### Work request
Please find every line in the records below that contains the word "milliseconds", and copy it.

Stored items
·····

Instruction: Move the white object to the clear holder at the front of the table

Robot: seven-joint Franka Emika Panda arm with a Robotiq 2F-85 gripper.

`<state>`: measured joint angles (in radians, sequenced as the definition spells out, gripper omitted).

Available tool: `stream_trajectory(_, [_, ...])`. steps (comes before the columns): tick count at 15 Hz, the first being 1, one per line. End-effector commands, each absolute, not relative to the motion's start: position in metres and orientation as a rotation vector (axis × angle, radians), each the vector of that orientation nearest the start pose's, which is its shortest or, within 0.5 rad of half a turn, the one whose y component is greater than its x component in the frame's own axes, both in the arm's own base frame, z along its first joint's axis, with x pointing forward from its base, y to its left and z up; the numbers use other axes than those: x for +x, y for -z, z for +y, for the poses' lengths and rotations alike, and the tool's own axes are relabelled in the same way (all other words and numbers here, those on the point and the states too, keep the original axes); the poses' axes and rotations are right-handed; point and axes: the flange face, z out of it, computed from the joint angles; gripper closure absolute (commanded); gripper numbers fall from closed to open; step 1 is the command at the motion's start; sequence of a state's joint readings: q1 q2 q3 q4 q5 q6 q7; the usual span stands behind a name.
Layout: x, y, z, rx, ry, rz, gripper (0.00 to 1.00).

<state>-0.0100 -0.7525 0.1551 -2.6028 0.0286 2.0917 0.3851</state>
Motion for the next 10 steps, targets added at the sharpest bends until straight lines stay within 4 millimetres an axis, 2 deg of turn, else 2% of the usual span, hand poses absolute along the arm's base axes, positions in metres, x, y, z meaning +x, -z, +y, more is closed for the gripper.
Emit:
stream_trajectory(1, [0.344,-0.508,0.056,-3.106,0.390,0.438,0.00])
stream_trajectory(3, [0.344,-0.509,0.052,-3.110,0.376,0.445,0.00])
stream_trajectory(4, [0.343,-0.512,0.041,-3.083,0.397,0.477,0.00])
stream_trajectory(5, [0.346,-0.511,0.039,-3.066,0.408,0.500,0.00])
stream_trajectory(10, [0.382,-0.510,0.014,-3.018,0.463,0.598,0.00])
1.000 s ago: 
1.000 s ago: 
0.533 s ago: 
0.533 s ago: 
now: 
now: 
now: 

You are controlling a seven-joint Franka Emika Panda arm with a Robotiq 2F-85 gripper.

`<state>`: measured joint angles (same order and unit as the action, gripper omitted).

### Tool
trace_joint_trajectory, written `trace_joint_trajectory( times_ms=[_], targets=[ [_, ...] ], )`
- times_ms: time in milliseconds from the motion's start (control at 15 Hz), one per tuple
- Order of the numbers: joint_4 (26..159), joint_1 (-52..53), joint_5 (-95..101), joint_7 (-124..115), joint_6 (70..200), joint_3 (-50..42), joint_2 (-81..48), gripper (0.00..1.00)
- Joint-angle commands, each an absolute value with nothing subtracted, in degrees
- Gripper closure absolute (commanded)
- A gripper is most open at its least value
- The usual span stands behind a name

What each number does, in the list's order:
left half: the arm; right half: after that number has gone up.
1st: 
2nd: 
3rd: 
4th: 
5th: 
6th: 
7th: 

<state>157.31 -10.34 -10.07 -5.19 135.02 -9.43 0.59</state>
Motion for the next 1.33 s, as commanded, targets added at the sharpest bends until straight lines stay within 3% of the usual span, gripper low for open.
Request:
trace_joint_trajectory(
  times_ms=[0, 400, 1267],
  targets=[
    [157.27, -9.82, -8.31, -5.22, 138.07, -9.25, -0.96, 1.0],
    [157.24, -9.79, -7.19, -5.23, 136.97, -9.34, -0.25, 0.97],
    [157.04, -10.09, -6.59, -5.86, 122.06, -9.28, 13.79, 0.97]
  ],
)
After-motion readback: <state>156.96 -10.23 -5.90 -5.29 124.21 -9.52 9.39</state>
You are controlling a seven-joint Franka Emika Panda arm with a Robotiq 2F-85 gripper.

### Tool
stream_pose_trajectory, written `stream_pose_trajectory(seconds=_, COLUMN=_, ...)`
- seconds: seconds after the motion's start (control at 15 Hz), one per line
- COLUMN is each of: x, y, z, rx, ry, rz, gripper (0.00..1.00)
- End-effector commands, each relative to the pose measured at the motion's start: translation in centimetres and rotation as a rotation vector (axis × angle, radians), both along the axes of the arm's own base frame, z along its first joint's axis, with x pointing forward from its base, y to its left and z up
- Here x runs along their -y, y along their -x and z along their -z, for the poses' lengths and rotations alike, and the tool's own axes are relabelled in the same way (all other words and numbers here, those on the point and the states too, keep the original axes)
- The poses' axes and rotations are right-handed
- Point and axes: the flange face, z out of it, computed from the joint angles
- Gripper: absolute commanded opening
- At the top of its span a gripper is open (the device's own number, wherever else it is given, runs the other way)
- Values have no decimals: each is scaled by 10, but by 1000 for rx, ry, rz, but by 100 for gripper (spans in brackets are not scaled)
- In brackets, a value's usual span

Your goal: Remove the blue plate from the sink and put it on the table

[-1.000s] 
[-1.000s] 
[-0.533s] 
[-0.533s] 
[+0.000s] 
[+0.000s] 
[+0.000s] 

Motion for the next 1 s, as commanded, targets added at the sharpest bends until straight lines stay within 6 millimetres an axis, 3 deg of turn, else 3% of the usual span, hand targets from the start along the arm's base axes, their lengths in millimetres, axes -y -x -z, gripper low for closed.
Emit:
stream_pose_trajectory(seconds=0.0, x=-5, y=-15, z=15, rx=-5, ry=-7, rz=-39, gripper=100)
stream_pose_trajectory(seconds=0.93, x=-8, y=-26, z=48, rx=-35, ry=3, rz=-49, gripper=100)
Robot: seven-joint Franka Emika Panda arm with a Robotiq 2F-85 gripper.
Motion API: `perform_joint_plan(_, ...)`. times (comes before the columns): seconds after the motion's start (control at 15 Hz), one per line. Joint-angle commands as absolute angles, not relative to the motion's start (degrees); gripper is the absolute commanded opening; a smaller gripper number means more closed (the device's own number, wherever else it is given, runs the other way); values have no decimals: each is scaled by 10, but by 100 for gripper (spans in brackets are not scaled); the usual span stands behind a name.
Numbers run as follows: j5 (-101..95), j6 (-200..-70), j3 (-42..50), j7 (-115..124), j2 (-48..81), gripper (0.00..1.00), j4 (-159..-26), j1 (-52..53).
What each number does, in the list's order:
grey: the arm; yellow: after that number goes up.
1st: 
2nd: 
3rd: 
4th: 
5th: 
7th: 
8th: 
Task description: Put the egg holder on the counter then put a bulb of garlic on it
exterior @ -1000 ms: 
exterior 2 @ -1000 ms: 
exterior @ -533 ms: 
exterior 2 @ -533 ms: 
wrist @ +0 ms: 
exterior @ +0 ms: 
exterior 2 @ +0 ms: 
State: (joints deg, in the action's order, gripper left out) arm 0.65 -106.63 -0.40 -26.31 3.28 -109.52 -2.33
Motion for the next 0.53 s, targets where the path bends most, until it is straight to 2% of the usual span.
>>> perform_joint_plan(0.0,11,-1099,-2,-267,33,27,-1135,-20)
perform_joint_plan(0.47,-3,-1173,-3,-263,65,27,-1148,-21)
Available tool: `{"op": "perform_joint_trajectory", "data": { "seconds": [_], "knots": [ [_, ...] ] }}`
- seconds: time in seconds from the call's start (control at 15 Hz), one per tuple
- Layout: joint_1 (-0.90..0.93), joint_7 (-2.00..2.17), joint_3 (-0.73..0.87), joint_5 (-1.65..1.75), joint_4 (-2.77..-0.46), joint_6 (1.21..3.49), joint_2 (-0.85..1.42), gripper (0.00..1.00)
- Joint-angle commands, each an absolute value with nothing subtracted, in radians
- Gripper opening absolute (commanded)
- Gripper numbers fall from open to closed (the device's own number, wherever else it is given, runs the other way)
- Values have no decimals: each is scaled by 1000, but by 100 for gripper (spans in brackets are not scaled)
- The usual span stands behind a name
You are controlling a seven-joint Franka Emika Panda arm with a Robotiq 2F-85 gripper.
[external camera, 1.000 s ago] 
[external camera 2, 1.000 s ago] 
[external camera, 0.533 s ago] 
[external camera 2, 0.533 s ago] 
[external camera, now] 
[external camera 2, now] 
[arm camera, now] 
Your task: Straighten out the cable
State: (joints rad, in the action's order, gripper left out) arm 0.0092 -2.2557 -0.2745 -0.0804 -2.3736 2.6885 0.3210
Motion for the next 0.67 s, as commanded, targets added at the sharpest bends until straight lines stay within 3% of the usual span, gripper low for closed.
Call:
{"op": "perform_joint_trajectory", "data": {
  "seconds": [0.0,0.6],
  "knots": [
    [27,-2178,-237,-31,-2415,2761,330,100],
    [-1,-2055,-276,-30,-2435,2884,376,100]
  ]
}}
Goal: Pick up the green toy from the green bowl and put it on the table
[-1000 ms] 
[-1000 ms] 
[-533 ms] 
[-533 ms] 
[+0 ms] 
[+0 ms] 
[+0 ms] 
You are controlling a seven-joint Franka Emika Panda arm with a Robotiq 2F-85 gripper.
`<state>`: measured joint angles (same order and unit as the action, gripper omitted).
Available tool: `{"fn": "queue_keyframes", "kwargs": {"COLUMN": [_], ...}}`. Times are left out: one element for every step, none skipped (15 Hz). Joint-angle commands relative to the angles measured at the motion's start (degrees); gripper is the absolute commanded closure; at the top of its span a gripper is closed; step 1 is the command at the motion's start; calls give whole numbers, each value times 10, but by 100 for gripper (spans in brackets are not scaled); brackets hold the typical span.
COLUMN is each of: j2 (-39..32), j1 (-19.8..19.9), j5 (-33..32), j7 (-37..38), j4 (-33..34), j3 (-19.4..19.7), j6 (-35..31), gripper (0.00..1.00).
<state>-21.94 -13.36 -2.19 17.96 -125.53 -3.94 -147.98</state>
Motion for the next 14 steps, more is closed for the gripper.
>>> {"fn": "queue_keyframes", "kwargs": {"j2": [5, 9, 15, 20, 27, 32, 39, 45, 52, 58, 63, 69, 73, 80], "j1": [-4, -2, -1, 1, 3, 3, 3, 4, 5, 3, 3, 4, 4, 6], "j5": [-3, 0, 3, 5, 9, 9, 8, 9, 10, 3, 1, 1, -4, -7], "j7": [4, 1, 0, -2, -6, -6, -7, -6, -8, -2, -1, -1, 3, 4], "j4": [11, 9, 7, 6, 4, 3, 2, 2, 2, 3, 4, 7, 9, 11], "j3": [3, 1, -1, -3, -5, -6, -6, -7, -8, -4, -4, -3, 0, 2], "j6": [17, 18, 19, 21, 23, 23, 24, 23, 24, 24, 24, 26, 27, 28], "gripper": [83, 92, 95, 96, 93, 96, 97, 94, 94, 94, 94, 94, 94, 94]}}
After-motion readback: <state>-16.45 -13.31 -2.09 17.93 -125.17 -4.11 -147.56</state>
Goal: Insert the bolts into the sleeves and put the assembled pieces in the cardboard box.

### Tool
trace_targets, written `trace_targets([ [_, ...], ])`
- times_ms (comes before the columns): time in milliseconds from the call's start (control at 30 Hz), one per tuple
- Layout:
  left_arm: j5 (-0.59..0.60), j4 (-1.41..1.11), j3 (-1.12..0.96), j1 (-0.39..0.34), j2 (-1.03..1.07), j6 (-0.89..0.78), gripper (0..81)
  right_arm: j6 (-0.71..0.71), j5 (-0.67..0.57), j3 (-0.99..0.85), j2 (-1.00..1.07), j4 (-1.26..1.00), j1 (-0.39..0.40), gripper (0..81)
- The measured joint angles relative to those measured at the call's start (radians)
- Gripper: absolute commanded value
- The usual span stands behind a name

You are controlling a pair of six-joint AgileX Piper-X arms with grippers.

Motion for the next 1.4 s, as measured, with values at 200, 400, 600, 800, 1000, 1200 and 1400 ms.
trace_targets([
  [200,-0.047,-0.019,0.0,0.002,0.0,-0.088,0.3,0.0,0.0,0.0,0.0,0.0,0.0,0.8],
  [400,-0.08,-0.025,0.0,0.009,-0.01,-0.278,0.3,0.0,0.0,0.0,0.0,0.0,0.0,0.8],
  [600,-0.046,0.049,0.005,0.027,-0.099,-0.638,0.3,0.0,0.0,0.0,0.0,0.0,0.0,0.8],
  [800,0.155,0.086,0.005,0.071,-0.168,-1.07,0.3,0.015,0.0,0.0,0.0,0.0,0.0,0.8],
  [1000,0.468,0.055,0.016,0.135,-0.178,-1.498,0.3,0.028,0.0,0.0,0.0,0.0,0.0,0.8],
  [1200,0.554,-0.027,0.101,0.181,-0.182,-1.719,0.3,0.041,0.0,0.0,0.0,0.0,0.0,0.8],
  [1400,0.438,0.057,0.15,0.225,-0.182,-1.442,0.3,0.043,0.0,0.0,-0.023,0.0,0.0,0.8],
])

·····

### Exercise result
- times_ms: time in milliseconds from the motion's start (control at 15 Hz), one per tuple
- times_ms (comes before the columns): time in milliseconds from the call's start (control at 30 Hz), one per tuple

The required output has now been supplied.